How to Submit a Nomination
Submissions should include two letters of recommendation, a curriculum vitae, and a statement of no more than 500 words explaining the applicant's career goals, what they hope to learn by attending the conference, and how they plan to contribute to real-world applications of statistics in their field. Past chairs from the Health Policy Statistics, Survey Research Methods, Biopharmaceutical, Teaching Statistics in the Health Sciences, Mental Health Statistics, Statistics in Epidemiology, and Biometrics sections will select the award winner.
Send submissions by October 15 to Pam Craven at email@example.com. The winner will be announced by December 1.
More about Randy Curtin
Randy was a 38-year ASA member, an ASA Fellow, and a recognized expert for his work on childhood growth charts, longitudinal studies, standardized statistical software, vital statistics, and the design of complex sample health surveys.
"Randy was overly generous with his time to mentor and teach," said Lew Berman, who worked with Randy for more than 10 years on the National Children's Study. "He always had a thoughtful comment to make and was able to see things that others could not."
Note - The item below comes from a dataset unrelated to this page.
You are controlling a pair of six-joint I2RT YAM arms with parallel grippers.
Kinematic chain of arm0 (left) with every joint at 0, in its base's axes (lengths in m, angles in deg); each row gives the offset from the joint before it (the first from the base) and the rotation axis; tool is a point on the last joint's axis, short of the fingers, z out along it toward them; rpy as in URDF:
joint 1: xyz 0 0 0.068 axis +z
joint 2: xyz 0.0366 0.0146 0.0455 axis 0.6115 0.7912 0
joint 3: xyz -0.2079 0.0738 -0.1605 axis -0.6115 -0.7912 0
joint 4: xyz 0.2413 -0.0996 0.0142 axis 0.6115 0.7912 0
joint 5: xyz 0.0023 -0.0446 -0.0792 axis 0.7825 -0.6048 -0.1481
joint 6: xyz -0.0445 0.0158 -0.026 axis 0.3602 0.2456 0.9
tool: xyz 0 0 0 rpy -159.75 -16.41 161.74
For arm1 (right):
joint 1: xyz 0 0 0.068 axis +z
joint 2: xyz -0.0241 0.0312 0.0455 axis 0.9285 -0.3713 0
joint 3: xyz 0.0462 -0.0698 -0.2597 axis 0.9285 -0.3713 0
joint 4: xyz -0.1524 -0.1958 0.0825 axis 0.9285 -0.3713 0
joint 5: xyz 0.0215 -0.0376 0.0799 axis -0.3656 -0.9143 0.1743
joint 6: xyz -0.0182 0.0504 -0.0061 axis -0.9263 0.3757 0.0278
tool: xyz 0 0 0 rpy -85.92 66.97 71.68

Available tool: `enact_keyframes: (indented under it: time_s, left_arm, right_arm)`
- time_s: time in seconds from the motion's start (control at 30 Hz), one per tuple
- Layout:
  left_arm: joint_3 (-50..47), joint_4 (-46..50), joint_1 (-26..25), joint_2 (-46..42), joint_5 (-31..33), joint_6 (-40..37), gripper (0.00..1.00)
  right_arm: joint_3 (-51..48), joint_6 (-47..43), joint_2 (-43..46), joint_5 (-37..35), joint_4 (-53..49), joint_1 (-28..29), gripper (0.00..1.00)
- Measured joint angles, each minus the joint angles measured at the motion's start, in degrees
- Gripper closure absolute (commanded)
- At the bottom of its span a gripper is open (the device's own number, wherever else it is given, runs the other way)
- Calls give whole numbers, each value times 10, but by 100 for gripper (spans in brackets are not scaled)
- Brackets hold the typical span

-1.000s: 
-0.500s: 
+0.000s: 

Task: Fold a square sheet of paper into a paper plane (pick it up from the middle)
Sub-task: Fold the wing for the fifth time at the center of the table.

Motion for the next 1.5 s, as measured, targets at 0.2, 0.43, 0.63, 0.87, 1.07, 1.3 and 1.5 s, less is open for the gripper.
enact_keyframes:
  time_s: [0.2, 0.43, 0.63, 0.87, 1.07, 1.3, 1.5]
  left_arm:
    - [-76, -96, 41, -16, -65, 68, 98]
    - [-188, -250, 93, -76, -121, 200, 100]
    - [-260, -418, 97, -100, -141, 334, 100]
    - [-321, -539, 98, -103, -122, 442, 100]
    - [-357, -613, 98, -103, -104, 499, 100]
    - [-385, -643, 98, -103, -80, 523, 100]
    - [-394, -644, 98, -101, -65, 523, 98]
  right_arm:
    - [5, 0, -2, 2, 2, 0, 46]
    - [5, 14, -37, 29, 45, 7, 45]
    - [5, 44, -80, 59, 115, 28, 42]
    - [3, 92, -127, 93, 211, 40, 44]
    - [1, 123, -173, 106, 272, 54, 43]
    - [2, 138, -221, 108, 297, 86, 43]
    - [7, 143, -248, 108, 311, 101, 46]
Nat Schenker, a statistical colleague who co-authored with Randy, said "Randy was a smart and fun guy, with whom I always enjoyed discussing applied statistical problems. He was terrific at explaining complex issues in understandable ways, which I'm sure was one reason he was such an effective mentor and teacher." Schenker went on to say that Randy had great intuition, experience, and wisdom with regard to statistical practice. "So this new award involving the conference on statistical practice is a wonderful tribute to his memory."
In the spirit of Randy's service, the award is funded through an endowment established by his wife, Sally. Although she never worked directly with Randy, she met him in 1989 when they both worked at the NCHS. She had a statistical problem she couldn't solve and someone recommended she ask Randy. "They told me he had a beautiful, mathematical mind," she said. "So, I met Randy doing what he did best-helping people with statistical problems."